Meteorological data is sparse, and experts are divided on the causes, highlighting the challenges of weather monitoring in the Western Himalayas.
The reasons as to why a flash flood took place in Chashoti village of Jammu and Kashmir’s Kishtwar district are still a mystery, on the lines of what happened further southeast in the Western Himalayas in Uttarakhand’s Dharali.
There is no weather monitoring centre in Chashoti. There is thus no data available about how much rain fell there during the incident. Only five millimetres of rain fell in Kishtwar on August 15, 2025, according to the district-wise data released by the Meteorological Centre in Srinagar. There was no rain at all on August 14.
Some media reports quoting Mukhtiar Ahmed, director of the Meteorological Centre, Srinagar, said while there is no weather monitoring station in Chashoti, satellite and Doppler radar have detected heavy rainfall there.
Ahmed added that the upper reaches of Chashoti are connected to Ladakh’s Zanskar. So, it is possible that some glacier or glacial lake may have broken, which may have taken the form of a flood.
Similar things were being said after the flash flood in Dharali in Uttarkashi, but no concrete scientific evidence has been found so far. After claims of a glacier lake above Dharali breaking and causing a mudslide in the Kheer Ganga (or Kheer Gad) surfaced, Down to Earth (DTE) turned to the glaciology department at the Wadia Institute of Himalayan Geology in Dehradun, which monitors the Himalayas. A senior scientist of the department refused to comment, saying that until concrete evidence (satellite data) is not found, he cannot say anything.
DTE spoke to Mohammad Hussain Mir, the duty officer at the Meteorological Centre in Srinagar. He said such a disaster cannot happen without a cloudburst. However, he admitted that not much rain was recorded at the nearby observatory (weather monitoring centre) in Pahalgam. The aerial distance from Chashoti to Pahalgam is four kilometres, Mir said.

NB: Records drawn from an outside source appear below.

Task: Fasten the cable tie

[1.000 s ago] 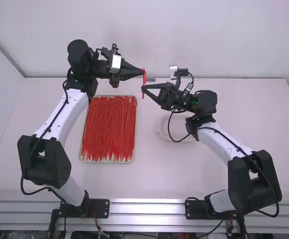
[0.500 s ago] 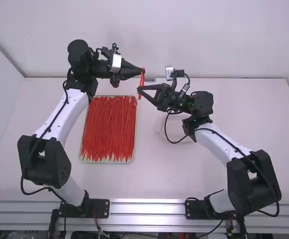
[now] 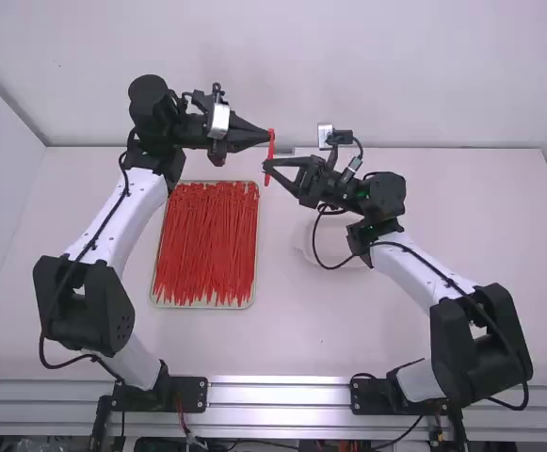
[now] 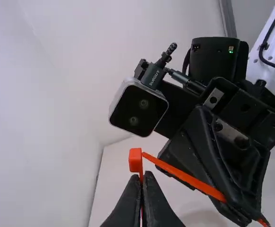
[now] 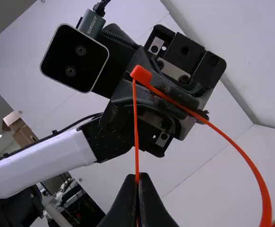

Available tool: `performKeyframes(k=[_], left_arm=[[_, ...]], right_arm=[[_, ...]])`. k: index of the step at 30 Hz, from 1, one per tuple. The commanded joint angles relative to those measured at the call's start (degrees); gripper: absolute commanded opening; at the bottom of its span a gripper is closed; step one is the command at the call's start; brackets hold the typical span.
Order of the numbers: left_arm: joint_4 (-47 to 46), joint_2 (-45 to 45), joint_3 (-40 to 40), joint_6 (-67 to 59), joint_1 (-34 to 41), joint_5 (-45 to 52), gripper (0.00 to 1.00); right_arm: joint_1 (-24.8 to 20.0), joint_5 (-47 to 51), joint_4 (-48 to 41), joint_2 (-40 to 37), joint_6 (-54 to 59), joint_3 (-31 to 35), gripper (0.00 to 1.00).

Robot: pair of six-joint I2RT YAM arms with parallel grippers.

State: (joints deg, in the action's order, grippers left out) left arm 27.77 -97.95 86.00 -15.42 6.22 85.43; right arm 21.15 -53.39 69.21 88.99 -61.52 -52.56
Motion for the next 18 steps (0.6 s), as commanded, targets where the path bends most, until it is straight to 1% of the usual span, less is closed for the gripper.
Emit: performKeyframes(k=[1,7,12,18], left_arm=[[0.1,0.2,0.8,-0.9,0.3,1.6,0.02],[0.3,0.2,0.8,-0.9,0.5,1.3,0.02],[-0.3,0.2,0.8,-0.5,0.9,-1.7,0.02],[-0.3,0.2,0.8,-1.2,1.6,-0.8,0.02]], right_arm=[[-0.1,0.9,0.3,-0.2,-0.2,-1.8,0.00],[-0.1,1.0,-1.1,-0.2,-0.2,-1.8,0.00],[0.7,1.2,-2.3,-0.2,-0.2,-1.8,0.00],[0.6,1.1,-2.5,-0.2,-0.2,-2.5,0.00]])
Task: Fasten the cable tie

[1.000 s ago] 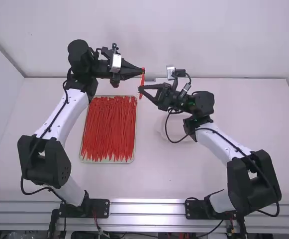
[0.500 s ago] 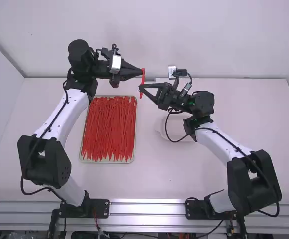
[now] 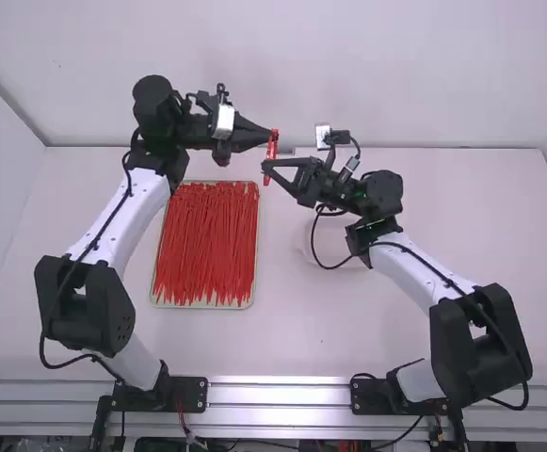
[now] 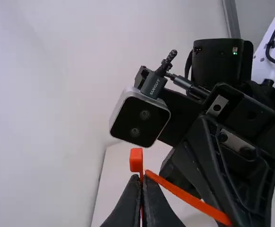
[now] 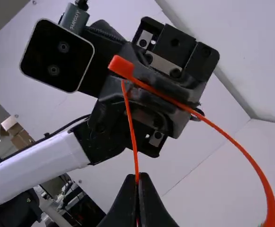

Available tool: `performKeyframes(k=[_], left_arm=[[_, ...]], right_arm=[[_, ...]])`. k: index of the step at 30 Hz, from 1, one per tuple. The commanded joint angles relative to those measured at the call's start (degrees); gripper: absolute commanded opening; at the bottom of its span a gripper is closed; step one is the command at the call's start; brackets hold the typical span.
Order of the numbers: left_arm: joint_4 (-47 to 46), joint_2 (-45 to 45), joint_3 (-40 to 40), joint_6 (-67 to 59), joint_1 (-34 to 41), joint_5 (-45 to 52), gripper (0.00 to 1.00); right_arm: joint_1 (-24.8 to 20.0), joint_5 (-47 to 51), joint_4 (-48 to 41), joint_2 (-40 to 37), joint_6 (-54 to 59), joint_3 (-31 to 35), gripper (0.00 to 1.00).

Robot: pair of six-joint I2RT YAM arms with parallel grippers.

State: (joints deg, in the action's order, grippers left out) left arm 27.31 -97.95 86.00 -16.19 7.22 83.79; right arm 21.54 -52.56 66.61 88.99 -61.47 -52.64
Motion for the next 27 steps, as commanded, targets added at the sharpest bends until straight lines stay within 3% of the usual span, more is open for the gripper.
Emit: performKeyframes(k=[1,27], left_arm=[[0.2,0.2,0.8,-0.5,0.6,0.8,0.02],[0.2,0.2,0.8,-0.4,-1.2,2.6,0.02]], right_arm=[[0.3,0.1,0.0,-0.2,-0.2,-2.6,0.00],[0.2,-1.8,-1.0,-0.2,-0.3,-2.9,0.00]])
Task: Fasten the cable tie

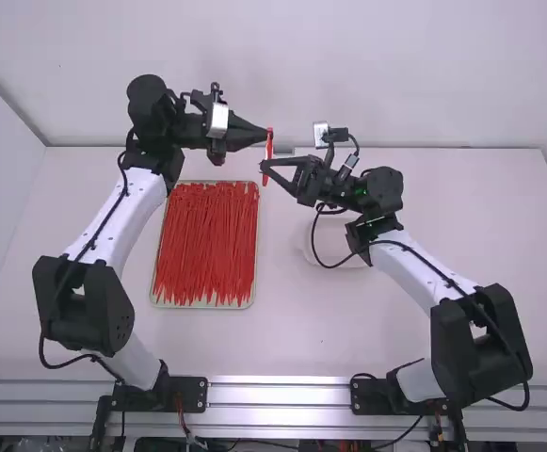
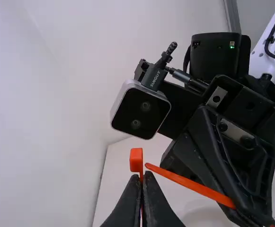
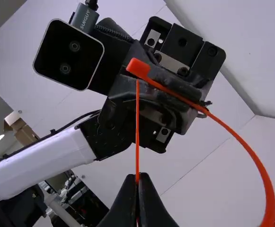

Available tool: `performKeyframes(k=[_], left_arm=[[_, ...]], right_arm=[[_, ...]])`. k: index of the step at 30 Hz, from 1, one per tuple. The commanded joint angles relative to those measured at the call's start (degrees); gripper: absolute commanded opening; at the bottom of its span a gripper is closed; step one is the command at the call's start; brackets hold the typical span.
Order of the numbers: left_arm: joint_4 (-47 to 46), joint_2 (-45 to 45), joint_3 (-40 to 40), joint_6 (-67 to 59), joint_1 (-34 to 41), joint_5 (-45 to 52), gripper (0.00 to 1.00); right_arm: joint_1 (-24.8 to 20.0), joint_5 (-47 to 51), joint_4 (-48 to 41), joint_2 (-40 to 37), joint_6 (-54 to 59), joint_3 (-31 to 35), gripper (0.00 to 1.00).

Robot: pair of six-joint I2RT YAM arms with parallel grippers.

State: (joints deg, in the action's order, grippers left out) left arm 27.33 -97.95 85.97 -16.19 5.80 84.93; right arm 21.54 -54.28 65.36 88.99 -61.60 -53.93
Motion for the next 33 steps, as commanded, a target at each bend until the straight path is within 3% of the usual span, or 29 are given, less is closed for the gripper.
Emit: performKeyframes(k=[1,33], left_arm=[[0.2,0.2,0.9,-0.4,0.2,1.4,0.02],[3.1,0.2,-1.1,-0.1,0.1,1.7,0.02]], right_arm=[[0.2,0.0,0.2,-0.2,-0.2,-1.6,0.00],[-1.0,0.7,0.8,-0.2,-1.7,-1.7,0.00]])
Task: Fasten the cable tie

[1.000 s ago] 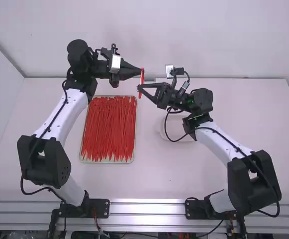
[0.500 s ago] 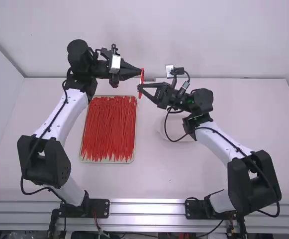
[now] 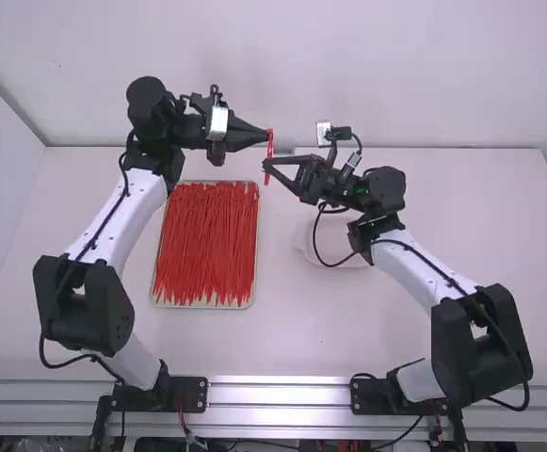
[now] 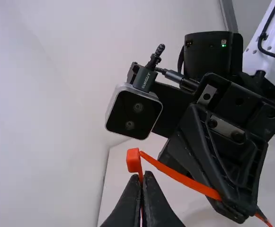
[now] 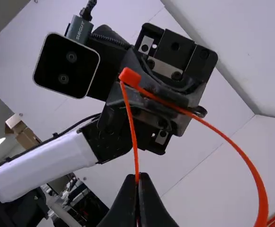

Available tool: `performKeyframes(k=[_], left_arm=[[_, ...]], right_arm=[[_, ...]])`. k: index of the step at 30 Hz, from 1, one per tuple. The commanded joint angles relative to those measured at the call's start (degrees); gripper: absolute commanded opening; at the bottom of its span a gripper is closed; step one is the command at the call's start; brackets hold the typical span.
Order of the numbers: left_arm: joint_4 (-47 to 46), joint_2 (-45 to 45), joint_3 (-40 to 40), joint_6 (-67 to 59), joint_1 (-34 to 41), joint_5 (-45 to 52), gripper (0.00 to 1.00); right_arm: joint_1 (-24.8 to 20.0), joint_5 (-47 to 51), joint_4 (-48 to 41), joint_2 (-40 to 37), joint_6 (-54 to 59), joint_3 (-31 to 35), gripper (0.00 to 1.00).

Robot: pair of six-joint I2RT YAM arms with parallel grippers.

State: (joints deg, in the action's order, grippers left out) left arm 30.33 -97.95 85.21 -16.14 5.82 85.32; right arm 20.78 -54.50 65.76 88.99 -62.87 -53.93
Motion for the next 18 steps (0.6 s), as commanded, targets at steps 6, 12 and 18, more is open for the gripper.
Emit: performKeyframes(k=[6,12,18], left_arm=[[0.4,0.2,-0.4,-0.2,-0.2,1.2,0.02],[1.6,0.2,-0.4,-0.2,-0.2,1.0,0.02],[1.6,0.2,-0.4,-0.2,-0.2,1.0,0.02]], right_arm=[[-0.1,-0.5,-0.4,-0.2,-0.4,-2.8,0.00],[1.0,-0.8,-0.2,-0.2,-1.8,-2.7,0.00],[0.9,-1.0,-0.2,-0.2,-1.9,-2.7,0.00]])
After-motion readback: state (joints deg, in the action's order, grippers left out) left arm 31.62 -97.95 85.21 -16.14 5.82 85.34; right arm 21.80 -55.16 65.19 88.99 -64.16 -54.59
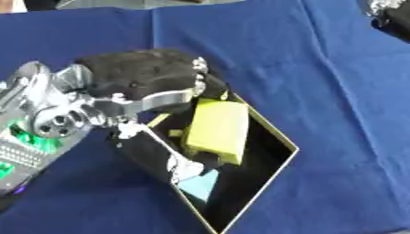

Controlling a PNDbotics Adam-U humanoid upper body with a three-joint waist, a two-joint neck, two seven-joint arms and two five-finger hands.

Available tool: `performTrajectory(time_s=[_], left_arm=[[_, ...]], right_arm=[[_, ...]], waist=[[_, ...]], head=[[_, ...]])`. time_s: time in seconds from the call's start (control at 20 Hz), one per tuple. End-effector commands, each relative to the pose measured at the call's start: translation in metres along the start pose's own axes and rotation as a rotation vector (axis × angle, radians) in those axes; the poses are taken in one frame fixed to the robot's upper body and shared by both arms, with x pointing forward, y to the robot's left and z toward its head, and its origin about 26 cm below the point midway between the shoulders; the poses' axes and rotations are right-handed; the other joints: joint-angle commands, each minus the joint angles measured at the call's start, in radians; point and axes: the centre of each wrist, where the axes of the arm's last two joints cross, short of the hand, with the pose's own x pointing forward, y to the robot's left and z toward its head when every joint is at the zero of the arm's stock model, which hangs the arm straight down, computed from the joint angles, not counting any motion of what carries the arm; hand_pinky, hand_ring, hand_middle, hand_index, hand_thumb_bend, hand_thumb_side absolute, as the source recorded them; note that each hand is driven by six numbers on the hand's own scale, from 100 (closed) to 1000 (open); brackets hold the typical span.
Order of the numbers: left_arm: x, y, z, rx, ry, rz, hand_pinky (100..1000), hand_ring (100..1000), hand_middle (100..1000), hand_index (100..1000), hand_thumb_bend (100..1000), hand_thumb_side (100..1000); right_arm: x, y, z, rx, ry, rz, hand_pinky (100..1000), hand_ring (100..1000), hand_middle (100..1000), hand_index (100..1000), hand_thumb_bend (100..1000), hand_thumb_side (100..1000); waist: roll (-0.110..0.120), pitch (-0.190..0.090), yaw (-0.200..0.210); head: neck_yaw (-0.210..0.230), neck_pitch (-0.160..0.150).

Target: Pick up objects on the table and place them in the box.

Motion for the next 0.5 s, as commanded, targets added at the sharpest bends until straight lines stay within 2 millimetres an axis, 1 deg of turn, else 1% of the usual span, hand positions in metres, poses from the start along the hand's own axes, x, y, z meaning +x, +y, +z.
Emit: performTrajectory(time_s=[0.05,0.15,0.2,0.4,0.5], left_arm=[[0.002,0.003,0.003,-0.028,0.008,-0.061,861,791,722,877,100,373],[0.002,0.003,0.003,-0.046,0.016,-0.088,861,791,722,877,100,373],[0.002,0.003,0.003,-0.052,0.019,-0.098,882,816,750,883,364,667],[0.0,0.005,0.005,-0.073,0.016,-0.151,888,827,762,890,461,717],[-0.002,0.006,0.007,-0.072,0.014,-0.177,887,827,762,890,477,715]], right_arm=[[0.005,-0.011,-0.002,-0.039,-0.023,0.019,863,652,602,732,100,693],[0.005,-0.012,-0.002,-0.045,-0.024,0.018,863,652,602,732,100,693],[0.005,-0.012,-0.002,-0.048,-0.025,0.018,862,649,601,730,100,677],[0.006,-0.026,-0.005,-0.144,-0.043,0.024,862,650,600,728,100,667],[0.006,-0.03,-0.005,-0.18,-0.046,0.024,862,649,600,728,100,665]], waist=[[-0.003,-0.018,-0.002],[-0.003,-0.018,-0.002],[-0.003,-0.018,-0.002],[-0.01,-0.021,-0.003],[-0.013,-0.021,-0.003]], head=[[-0.002,0.002],[-0.002,0.002],[-0.002,0.001],[-0.005,-0.015],[-0.011,-0.018]])
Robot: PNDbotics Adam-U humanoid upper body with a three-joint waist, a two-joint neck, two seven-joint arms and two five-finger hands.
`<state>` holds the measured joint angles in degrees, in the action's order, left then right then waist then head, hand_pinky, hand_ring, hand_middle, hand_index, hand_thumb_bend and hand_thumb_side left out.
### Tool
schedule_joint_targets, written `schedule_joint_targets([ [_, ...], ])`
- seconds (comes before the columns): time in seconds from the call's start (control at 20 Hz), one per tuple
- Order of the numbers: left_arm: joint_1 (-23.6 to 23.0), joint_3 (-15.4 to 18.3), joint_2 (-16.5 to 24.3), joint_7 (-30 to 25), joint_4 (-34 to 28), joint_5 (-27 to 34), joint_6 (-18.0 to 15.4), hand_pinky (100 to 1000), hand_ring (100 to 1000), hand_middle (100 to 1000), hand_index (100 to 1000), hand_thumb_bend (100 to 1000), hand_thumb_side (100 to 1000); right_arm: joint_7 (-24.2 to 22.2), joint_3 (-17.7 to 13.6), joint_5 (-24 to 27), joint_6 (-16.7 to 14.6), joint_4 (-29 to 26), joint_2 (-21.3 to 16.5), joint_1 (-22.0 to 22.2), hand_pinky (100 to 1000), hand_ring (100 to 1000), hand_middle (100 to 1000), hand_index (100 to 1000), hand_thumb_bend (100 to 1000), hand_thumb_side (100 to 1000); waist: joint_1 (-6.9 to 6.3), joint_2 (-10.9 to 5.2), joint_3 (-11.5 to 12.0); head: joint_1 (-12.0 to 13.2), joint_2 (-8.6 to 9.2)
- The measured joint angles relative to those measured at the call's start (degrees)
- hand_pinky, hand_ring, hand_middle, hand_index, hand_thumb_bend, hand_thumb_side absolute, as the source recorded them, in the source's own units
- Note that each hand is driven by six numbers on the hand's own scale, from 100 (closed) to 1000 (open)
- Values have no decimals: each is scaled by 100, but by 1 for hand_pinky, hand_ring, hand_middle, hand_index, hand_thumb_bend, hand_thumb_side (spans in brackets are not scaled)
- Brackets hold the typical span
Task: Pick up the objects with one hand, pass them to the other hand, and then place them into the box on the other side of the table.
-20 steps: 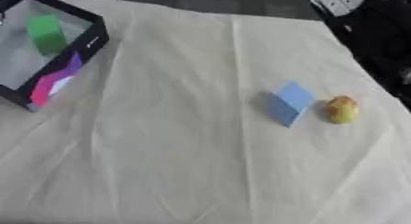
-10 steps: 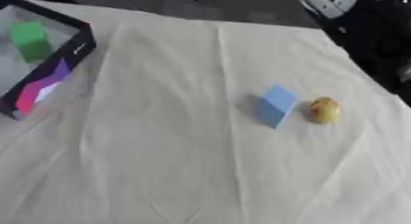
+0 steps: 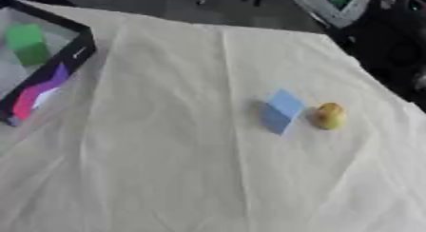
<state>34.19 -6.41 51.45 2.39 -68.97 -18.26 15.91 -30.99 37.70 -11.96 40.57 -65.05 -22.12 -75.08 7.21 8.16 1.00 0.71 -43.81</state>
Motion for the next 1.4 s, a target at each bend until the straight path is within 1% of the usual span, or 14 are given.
schedule_joint_targets([
  [0.15,-16,24,38,12,1,0,12,926,750,674,751,130,425,-165,24,122,-165,-34,-122,119,853,897,915,914,130,840,0,-23,-42,46,0],
  [0.35,-47,27,47,20,36,0,20,925,750,674,752,133,423,-367,58,228,-367,-37,-209,227,855,897,915,915,134,846,0,-29,-64,83,0],
  [0.55,-95,26,47,19,71,-4,21,924,750,674,752,134,422,-526,71,282,-526,-34,-300,362,860,899,915,918,183,806,0,-97,-98,126,-1],
  [0.7,-120,26,48,19,79,-18,21,924,750,673,752,132,424,-632,71,290,-632,-31,-466,527,865,903,918,921,203,798,1,-99,-118,169,-8],
  [0.85,-145,27,60,20,101,-23,22,924,749,673,752,131,426,-745,65,289,-745,-31,-668,688,871,908,920,926,237,777,35,-99,-145,205,-17],
  [0.9,-150,27,72,20,103,-24,22,924,749,673,752,131,425,-784,60,282,-784,-31,-712,733,867,900,908,928,264,754,46,-99,-146,214,-18],
  [0.95,-151,27,85,20,103,-25,22,924,749,673,752,131,424,-809,58,264,-809,-31,-754,782,862,887,883,936,302,711,51,-99,-152,222,-18],
  [1.15,-151,29,98,24,103,-28,26,922,748,672,751,125,428,-796,96,213,-796,15,-841,892,870,885,862,929,336,676,83,-99,-191,251,-18],
  [1.25,-152,29,98,26,103,-30,27,922,748,672,751,124,430,-783,152,220,-783,57,-842,912,871,880,854,922,394,624,111,-99,-210,259,-19],
  [1.3,-152,29,99,28,103,-32,29,922,748,672,751,124,430,-783,175,231,-783,76,-843,922,871,880,854,922,394,624,123,-99,-224,259,-19],
  [1.4,-152,29,100,35,103,-41,38,922,748,671,750,121,434,-783,209,275,-783,86,-848,989,875,882,857,922,405,587,140,-99,-254,260,-19],
])
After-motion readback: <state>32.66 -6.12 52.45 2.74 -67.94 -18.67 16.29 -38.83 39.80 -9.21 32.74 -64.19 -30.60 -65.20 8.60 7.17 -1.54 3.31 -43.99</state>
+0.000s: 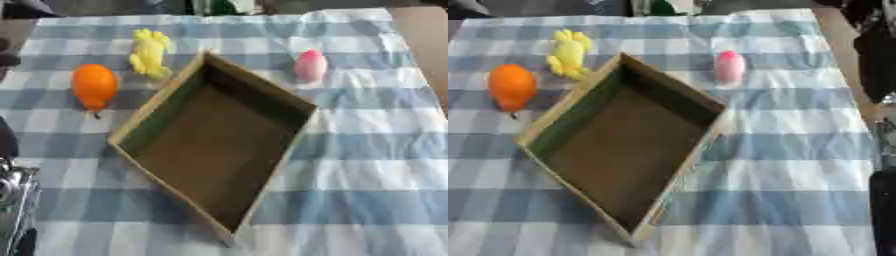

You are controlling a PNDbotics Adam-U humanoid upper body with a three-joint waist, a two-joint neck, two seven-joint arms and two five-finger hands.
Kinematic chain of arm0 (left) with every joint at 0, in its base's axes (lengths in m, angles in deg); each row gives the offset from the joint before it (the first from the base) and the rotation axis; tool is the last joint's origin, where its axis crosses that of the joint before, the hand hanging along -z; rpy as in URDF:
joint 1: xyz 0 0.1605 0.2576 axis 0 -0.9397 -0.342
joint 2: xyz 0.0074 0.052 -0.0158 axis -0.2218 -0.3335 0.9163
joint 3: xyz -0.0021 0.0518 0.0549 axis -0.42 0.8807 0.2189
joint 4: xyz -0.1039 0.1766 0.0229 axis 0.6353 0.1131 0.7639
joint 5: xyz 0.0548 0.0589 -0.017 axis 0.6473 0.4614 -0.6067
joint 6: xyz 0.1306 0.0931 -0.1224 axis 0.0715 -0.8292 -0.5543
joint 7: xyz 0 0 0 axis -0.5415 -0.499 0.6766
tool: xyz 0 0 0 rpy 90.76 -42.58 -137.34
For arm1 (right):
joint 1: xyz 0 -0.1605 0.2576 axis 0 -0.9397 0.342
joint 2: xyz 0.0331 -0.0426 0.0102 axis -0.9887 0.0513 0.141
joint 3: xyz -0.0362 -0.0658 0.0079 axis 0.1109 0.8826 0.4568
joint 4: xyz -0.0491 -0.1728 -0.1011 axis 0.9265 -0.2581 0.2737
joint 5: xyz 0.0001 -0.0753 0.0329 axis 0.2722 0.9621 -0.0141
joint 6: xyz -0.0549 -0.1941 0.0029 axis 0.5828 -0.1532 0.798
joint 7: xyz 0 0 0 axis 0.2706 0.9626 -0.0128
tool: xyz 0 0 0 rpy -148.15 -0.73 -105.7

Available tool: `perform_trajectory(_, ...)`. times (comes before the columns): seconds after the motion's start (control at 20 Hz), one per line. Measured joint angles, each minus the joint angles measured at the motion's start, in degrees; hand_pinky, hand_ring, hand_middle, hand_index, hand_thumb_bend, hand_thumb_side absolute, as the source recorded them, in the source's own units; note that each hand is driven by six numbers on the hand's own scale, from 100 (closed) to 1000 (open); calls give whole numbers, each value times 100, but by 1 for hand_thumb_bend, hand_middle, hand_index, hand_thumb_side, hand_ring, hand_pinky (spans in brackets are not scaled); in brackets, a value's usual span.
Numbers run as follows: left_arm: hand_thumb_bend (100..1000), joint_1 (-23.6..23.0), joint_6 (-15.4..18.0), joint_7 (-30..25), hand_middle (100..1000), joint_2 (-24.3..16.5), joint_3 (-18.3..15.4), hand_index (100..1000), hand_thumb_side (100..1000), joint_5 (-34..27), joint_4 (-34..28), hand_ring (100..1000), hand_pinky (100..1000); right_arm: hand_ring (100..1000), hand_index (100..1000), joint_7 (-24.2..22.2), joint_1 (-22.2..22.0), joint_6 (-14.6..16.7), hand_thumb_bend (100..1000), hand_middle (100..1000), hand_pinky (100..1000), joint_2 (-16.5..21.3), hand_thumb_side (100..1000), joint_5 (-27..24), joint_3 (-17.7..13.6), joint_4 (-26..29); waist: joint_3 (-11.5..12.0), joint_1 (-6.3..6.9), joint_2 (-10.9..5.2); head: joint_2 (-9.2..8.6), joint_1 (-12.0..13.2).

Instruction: Pick up objects on the table and place them in the box.

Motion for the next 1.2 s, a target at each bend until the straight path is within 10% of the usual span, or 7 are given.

He added, “Let us first understand a cloudburst. In plain areas, it is possible that heavy rains are recorded simultaneously in a radius of several kilometres. But in the mountains, the situation is completely different. Here, it is also possible that it rains in one part and not in the other.”
According to Mir, “In the mountains, a nullah-like structure is formed wherever two peaks meet. It also has a natural gradient. Winds coming from two different directions can get trapped in this confluence zone. They get extended vertically, which can be up to four, five, six, eight kilometres.”
If this pattern of wind remains in place for half an hour, there is a 100 per cent chance that there will be so much air pressure accumulated at one place that it will become saturated, super saturated (heavy to very heavy) and when it is unable to bear its own weight due to moisture, all the water will fall at that particular location measuring not more than 50 square metres, said Mir.
He added that this would mean that if there is an observatory half a kilometre away, it would say that there has not been so much rain in the area.
However, Anand Sharma, the current president of the Indian Meteorological Society and retired additional director general of the India Meteorological Department, completely rejected Mir’s statement and said rain-bearing clouds cannot measure 50-100 metres. These clouds are 15 kilometres above and their range is very large. They are 15-20-25 kilometres long and wide, he said.
Sharma added that it is necessary to examine as to how much rain has fallen in the catchment area of the place where the flood or flash flood has occurred. “We have to go up to Dharali and see if there was a lot of water in any tributary of the Kheer Ganga, which got into it. Just like it meets Bhagirathi, other streams must also be joining it. We have to see if there was a lot of rain in their catchment area, due to which it overflowed.”